ASSIGNMENT: From the entries below, reproduce exactly the line containing "Would you mind spotting the white wardrobe", the line containing "<point>260,25</point>", and every line in between, with nothing added.

(Extracted data entries)
====

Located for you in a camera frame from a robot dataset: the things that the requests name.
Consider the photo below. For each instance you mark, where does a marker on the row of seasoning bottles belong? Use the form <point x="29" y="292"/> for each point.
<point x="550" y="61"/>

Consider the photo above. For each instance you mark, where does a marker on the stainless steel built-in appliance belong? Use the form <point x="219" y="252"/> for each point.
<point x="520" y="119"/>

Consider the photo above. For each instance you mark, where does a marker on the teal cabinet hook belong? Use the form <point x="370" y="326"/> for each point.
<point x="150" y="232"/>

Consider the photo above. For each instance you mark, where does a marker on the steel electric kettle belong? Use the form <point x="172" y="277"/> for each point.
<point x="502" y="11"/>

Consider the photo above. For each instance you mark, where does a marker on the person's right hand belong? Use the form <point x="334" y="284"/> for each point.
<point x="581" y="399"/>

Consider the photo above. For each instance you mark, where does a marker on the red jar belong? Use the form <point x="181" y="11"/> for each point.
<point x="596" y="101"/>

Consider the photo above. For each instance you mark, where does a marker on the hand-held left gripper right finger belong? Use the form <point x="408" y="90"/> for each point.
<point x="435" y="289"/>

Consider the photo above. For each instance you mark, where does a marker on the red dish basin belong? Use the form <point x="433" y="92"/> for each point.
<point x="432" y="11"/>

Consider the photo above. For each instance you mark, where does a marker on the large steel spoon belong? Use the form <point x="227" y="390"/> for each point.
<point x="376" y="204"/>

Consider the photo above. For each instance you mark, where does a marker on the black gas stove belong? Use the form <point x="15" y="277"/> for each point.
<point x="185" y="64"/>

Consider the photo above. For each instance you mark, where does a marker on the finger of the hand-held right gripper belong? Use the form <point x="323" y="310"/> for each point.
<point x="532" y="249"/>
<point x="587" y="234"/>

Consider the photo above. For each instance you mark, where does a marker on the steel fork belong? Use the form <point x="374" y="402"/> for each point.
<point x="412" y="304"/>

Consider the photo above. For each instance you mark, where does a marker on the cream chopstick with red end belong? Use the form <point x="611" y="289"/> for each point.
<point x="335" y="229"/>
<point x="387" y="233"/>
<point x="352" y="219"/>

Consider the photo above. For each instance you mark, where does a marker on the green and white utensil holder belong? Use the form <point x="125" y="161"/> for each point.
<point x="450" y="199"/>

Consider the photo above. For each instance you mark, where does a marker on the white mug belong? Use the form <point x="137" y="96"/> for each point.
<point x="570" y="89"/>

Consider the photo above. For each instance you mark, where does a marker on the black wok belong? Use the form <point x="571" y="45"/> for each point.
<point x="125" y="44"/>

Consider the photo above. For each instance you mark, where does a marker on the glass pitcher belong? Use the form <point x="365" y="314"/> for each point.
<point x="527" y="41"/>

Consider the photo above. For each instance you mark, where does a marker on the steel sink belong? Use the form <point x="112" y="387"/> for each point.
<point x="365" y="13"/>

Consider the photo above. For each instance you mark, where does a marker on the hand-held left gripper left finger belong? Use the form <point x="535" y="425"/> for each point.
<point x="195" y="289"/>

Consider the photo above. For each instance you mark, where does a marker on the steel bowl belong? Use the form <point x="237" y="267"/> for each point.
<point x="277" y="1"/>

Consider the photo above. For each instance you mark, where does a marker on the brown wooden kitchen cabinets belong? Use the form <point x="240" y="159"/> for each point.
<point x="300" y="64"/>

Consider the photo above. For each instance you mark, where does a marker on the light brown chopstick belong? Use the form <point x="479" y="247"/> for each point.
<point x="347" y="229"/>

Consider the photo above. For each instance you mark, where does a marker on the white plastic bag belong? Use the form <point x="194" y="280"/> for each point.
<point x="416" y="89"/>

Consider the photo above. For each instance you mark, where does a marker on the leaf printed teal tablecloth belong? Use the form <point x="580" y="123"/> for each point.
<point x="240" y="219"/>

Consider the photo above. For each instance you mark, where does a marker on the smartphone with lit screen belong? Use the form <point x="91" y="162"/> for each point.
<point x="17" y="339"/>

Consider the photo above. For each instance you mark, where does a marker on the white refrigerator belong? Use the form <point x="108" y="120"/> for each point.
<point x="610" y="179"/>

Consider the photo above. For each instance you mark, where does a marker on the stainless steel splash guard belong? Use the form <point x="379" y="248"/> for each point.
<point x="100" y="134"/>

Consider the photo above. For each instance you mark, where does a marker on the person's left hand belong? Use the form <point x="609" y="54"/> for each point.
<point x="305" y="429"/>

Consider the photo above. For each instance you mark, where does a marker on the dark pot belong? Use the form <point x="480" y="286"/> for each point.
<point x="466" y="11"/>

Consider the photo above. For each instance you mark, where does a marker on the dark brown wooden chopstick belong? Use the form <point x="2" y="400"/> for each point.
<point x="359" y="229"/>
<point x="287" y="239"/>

====

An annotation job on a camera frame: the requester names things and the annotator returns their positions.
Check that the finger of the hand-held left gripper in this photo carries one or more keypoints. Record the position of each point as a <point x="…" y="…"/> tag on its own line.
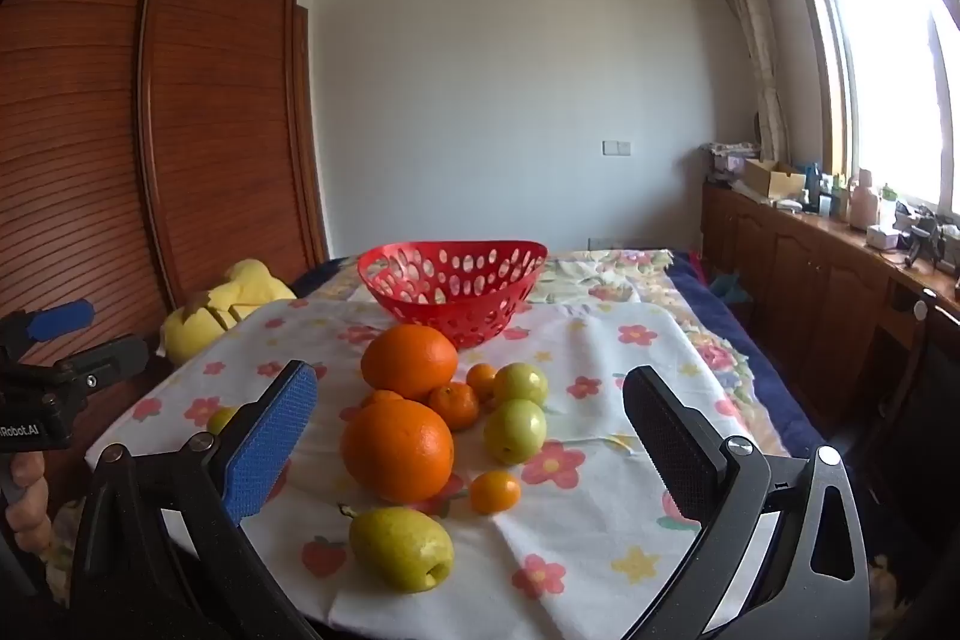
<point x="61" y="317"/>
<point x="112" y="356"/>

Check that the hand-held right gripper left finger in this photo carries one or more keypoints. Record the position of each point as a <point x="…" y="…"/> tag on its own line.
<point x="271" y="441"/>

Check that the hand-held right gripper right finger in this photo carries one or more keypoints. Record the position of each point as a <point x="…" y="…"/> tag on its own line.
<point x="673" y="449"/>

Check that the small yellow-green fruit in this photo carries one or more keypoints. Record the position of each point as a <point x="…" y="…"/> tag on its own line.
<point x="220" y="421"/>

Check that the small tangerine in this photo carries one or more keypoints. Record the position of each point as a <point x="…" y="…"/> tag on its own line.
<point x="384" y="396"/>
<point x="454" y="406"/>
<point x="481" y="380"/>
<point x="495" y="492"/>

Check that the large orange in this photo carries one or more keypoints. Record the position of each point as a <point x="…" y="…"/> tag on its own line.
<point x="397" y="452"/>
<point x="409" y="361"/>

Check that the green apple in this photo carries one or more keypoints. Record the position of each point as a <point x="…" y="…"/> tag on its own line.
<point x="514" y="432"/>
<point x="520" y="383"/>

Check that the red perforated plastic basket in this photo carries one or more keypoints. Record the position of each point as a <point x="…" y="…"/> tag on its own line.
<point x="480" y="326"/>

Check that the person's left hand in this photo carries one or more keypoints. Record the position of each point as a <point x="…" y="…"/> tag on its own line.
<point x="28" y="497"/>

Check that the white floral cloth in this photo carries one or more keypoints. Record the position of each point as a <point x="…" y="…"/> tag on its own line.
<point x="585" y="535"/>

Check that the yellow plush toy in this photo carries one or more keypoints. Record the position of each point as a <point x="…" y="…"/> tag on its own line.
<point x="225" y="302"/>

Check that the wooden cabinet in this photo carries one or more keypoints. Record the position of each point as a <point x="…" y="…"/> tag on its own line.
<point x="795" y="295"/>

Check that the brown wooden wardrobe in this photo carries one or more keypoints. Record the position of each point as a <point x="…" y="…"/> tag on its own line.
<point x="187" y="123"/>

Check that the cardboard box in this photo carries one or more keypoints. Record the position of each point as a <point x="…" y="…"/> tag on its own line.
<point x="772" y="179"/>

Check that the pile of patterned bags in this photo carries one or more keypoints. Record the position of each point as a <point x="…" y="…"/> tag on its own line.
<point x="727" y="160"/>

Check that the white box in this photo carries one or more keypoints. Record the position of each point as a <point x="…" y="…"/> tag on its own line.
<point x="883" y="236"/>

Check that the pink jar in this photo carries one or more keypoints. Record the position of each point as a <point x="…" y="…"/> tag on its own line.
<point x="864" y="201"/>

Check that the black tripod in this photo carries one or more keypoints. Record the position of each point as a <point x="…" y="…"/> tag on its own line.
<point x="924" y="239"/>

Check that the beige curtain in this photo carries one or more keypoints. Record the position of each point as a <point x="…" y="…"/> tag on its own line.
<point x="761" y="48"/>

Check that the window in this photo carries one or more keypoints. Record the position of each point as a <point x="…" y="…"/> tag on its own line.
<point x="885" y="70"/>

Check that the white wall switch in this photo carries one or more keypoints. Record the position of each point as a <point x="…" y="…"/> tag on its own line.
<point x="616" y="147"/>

====

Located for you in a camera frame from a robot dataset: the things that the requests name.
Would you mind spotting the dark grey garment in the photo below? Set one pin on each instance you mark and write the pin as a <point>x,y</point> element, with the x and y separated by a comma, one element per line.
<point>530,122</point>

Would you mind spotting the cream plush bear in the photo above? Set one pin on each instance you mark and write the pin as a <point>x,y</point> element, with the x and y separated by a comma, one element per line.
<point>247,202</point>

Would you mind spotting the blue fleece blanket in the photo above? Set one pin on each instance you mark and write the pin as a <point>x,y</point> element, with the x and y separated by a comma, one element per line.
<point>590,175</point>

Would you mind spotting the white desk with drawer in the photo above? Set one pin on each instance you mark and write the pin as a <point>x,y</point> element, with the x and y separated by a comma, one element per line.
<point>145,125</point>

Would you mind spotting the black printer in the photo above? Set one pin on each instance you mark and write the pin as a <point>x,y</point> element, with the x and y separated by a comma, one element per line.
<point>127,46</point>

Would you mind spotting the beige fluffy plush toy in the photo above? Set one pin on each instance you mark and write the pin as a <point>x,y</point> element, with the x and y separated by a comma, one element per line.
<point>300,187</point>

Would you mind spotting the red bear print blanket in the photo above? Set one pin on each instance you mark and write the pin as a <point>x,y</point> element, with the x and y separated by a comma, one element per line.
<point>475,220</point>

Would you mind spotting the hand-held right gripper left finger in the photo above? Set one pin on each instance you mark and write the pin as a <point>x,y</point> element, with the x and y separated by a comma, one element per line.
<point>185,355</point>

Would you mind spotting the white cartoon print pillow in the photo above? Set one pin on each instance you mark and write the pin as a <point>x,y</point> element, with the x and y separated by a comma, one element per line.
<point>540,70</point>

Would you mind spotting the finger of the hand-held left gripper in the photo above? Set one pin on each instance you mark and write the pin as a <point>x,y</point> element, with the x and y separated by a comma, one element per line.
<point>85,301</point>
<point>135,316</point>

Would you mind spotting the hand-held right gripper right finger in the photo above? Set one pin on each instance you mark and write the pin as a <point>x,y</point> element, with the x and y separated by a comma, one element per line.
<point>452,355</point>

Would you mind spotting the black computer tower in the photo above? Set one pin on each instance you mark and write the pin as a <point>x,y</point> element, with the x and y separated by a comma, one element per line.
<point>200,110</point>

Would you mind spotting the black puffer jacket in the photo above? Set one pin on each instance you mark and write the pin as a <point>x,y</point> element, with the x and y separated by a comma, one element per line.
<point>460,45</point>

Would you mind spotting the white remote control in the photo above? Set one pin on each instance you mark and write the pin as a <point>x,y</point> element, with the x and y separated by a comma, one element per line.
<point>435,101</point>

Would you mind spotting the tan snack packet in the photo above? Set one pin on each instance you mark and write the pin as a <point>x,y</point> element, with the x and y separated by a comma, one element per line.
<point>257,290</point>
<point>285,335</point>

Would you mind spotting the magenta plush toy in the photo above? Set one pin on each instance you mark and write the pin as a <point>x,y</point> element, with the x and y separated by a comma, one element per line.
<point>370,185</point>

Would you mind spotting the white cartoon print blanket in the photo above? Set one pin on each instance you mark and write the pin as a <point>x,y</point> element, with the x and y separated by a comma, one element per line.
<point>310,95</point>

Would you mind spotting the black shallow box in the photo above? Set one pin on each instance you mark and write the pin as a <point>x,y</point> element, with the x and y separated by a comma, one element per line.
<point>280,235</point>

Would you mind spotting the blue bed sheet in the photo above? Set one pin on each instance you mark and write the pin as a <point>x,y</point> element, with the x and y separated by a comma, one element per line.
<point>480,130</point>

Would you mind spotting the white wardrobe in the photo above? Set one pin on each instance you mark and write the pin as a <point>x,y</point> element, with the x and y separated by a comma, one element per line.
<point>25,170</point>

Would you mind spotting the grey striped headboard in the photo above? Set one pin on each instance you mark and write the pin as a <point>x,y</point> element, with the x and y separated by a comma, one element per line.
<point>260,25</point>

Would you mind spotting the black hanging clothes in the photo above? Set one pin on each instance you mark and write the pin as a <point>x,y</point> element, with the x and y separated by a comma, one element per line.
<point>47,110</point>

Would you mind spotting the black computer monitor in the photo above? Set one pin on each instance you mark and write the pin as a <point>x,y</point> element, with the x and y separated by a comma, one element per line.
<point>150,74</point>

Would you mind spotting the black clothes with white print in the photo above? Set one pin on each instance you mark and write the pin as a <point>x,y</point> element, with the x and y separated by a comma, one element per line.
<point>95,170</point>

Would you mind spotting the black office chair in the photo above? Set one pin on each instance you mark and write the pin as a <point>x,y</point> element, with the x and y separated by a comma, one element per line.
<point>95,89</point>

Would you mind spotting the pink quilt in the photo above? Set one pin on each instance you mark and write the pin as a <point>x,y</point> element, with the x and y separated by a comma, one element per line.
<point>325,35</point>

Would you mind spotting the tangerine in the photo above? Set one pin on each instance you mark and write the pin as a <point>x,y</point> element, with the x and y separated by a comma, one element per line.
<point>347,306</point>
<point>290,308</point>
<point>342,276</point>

====

ANSWER FOR THIS EXERCISE:
Would you mind spotting the white wardrobe in the photo above? Set one pin on each instance you mark and write the pin as a <point>x,y</point> element, with the x and y separated by a comma, one element per line.
<point>25,170</point>

Would you mind spotting the grey striped headboard in the photo above? Set one pin on each instance you mark and write the pin as a <point>x,y</point> element, with the x and y separated by a comma, one element per line.
<point>260,25</point>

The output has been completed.